## TRY IT
Nothing but the lines from the one containing "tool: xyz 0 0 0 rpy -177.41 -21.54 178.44" to the end of the records below should be output, each exactly as written.

<<<<

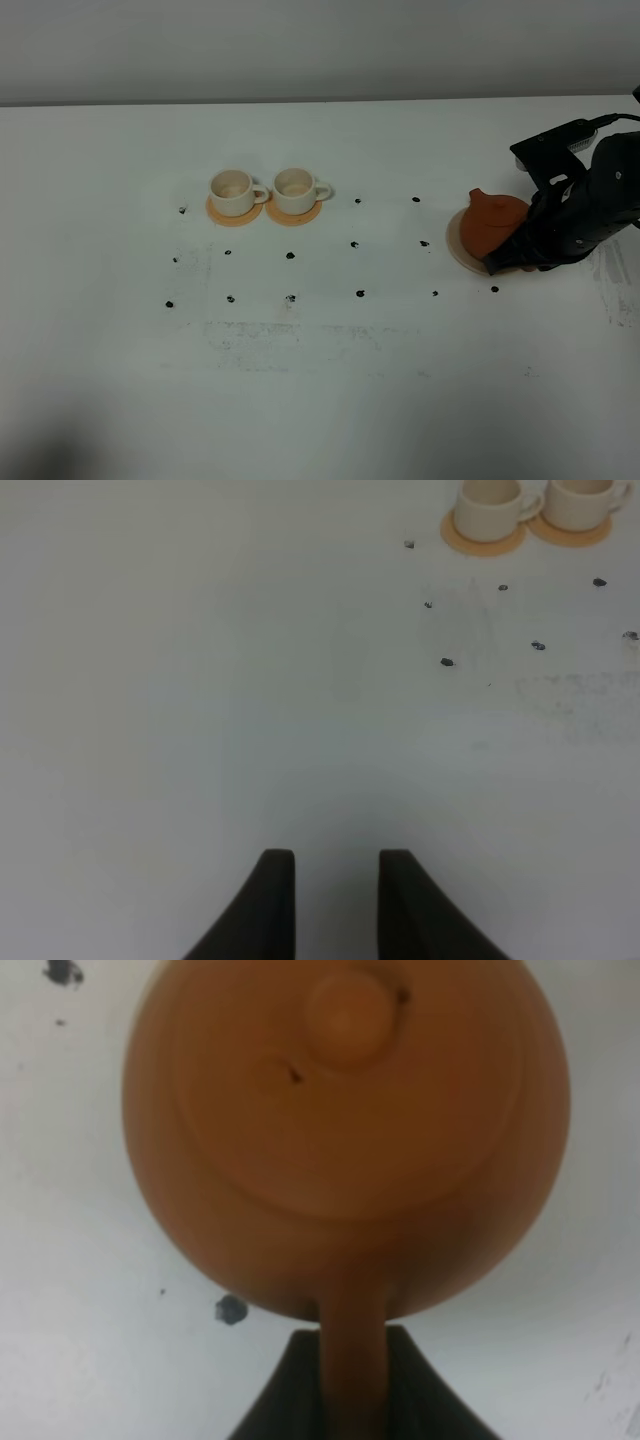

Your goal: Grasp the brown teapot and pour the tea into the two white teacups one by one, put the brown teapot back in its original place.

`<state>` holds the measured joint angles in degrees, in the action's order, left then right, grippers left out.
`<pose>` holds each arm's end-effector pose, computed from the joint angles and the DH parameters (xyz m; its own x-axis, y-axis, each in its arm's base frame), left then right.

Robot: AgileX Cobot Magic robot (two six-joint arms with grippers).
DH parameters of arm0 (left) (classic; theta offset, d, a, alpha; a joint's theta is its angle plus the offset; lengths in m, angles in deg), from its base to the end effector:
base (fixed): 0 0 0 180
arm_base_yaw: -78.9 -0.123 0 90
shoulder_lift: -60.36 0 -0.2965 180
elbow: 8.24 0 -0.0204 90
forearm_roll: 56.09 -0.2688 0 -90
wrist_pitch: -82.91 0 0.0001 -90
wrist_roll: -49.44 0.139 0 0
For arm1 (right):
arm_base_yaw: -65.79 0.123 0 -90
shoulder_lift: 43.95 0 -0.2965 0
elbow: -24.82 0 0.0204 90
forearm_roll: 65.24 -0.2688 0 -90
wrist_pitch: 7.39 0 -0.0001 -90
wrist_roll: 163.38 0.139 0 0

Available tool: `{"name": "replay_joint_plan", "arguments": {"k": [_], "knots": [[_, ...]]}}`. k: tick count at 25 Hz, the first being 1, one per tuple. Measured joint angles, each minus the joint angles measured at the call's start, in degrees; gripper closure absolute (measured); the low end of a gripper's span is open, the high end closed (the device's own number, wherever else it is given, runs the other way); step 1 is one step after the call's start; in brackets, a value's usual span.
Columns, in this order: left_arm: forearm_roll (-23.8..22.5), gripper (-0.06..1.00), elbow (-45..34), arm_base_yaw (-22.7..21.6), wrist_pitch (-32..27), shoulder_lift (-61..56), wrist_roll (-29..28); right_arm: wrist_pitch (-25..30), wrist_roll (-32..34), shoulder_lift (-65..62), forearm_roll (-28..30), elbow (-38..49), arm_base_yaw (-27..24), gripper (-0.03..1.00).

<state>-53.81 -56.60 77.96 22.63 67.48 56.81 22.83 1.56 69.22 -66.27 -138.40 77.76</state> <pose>0.0409 -0.0041 0.2685 -0.4301 0.1016 -0.8971 0.0618 0.9946 0.0830 0.3743 0.0806 0.1078 -0.8407 -0.4285 -0.3311 -0.4293 0.9001 -0.0748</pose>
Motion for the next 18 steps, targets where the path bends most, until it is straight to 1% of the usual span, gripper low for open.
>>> {"name": "replay_joint_plan", "arguments": {"k": [9,18], "knots": [[0.0,0.73,0.0,0.0,0.0,0.0,0.0,-2.7,0.1,-0.1,-0.6,1.2,-0.1,0.88],[0.0,0.73,0.0,0.0,0.0,0.0,0.0,-7.9,0.1,-0.4,-1.0,4.5,-0.2,0.88]]}}
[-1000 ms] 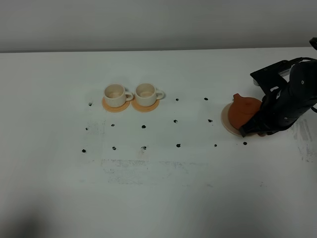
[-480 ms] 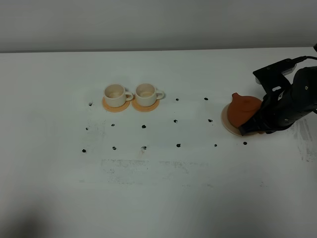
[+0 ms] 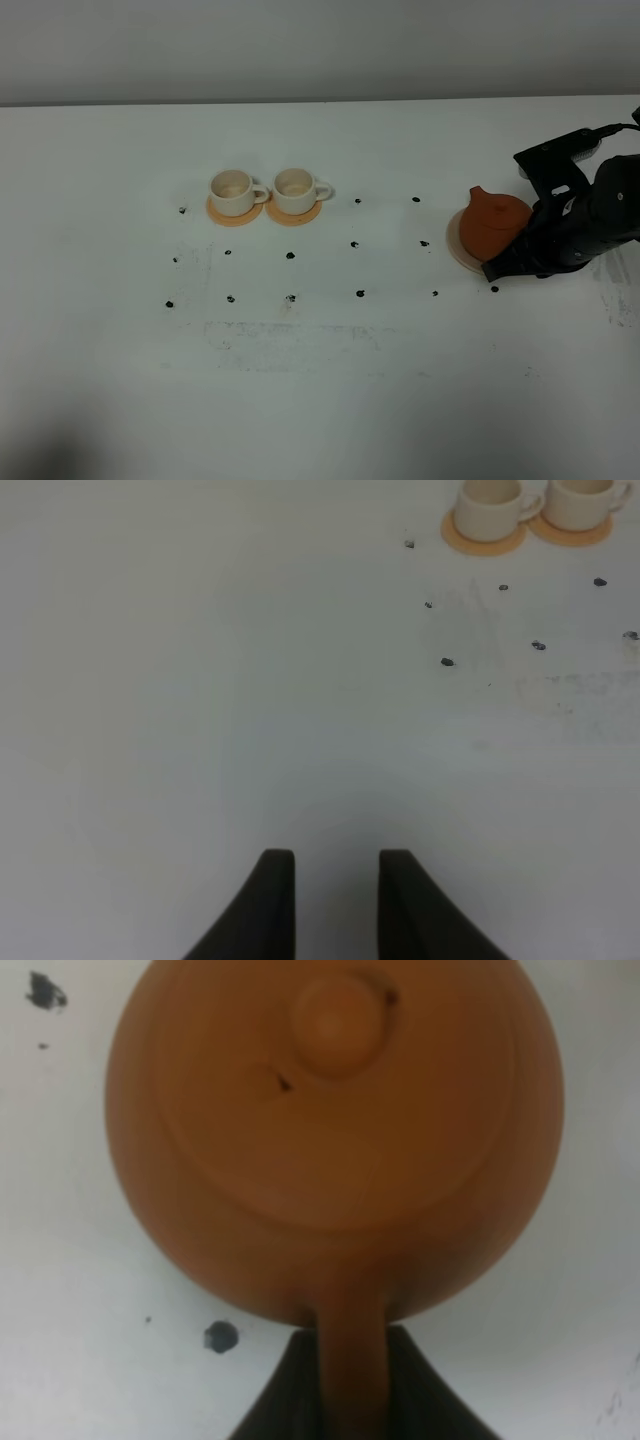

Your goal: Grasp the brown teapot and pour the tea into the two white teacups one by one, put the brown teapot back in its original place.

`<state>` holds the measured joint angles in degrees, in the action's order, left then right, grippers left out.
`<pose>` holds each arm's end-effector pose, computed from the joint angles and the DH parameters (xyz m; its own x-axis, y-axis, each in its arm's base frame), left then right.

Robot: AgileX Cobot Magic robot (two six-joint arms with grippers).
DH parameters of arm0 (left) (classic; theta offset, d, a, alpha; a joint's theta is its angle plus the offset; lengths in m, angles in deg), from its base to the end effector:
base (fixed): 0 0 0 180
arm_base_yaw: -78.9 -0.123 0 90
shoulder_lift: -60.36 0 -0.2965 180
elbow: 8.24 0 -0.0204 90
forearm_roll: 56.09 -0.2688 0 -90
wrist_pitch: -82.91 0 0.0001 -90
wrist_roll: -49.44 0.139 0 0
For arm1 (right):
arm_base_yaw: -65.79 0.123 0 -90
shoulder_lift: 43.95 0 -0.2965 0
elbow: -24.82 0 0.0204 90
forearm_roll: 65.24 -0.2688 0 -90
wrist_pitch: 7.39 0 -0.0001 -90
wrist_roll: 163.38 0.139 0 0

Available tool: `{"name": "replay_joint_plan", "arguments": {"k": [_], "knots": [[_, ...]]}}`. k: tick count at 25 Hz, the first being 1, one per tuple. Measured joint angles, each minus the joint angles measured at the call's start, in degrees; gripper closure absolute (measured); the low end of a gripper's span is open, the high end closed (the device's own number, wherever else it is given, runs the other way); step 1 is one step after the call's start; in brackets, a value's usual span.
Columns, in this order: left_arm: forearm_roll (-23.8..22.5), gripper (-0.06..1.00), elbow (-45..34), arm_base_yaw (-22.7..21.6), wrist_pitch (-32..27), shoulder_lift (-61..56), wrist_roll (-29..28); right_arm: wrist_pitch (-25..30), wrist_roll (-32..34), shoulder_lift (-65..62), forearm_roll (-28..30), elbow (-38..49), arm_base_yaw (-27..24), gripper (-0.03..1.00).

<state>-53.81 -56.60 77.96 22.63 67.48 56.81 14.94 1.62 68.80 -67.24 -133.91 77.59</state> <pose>0.0409 -0.0041 0.2685 -0.4301 0.1016 -0.8971 0.0618 0.9946 0.0830 0.3695 0.0791 0.0970 -0.8254 -0.4048 -0.3936 -0.4082 0.9094 -0.0795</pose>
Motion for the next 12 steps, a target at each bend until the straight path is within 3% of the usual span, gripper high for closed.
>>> {"name": "replay_joint_plan", "arguments": {"k": [12], "knots": [[0.0,0.73,0.0,0.0,0.0,0.0,0.0,-4.5,-0.1,-3.1,-0.4,1.3,0.0,0.88]]}}
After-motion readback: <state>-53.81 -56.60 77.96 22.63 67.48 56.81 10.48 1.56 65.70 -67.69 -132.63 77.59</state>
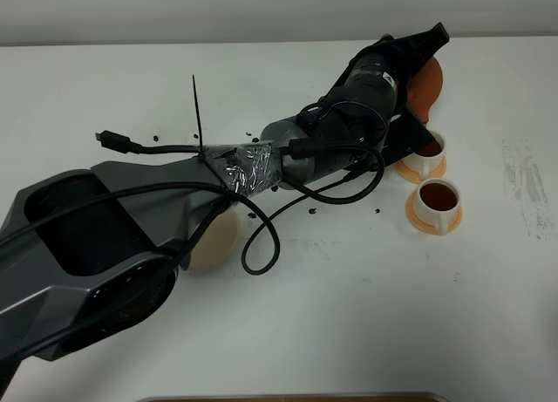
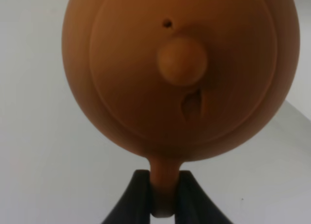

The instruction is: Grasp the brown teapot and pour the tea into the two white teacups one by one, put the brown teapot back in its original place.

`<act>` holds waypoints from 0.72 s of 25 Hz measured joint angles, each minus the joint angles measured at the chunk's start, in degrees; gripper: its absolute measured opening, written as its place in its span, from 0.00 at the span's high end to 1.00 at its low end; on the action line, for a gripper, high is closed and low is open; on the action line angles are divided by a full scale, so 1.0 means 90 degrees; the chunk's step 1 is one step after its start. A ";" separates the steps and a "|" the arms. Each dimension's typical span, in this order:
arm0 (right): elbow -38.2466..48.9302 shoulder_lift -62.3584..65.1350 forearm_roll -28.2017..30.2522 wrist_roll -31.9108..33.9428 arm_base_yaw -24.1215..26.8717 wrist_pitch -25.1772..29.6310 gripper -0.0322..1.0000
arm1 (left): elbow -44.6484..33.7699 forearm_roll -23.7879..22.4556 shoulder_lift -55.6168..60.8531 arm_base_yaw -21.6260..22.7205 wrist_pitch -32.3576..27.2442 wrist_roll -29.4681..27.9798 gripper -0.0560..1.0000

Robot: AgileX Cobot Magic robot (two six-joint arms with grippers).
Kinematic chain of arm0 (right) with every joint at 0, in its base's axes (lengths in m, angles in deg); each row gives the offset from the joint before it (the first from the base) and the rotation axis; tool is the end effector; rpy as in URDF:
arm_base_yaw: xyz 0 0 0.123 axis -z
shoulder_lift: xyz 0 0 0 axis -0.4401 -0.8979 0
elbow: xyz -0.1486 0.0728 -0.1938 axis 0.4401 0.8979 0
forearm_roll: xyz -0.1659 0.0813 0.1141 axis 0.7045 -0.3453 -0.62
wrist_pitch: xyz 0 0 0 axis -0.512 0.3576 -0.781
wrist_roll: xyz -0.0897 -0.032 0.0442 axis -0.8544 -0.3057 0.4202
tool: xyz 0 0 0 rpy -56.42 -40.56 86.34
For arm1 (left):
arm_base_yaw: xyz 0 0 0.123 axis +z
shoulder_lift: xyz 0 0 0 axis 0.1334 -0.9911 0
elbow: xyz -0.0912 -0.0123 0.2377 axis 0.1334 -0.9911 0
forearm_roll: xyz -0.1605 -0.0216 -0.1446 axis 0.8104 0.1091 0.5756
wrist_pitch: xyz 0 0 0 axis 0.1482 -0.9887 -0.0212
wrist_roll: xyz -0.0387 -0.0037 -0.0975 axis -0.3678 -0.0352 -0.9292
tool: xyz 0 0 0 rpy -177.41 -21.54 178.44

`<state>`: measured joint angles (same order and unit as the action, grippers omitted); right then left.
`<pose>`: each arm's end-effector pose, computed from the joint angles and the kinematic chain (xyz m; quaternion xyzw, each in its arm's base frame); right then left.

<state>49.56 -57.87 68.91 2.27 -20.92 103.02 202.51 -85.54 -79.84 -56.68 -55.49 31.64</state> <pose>0.0051 0.0245 0.2556 -0.0646 0.8466 0.0535 0.5255 0.3679 -0.3629 0.1568 0.8194 0.1465 0.4539 0.3179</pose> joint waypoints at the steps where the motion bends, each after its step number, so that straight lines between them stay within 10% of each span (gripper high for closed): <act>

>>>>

## SOLVED PROBLEM
tool: xyz 0 0 0 rpy -177.41 -21.54 178.44

`<state>`: measured joint angles (same order and unit as the action, grippers omitted); right then left.
`<pose>`: each arm's end-effector pose, computed from the joint angles and the kinematic chain (xyz m; quaternion xyzw, each in its arm's base frame); right then left.

<state>49.56 -57.87 68.91 2.27 -20.92 103.02 202.51 -85.54 -79.84 -56.68 -55.49 31.64</state> <pose>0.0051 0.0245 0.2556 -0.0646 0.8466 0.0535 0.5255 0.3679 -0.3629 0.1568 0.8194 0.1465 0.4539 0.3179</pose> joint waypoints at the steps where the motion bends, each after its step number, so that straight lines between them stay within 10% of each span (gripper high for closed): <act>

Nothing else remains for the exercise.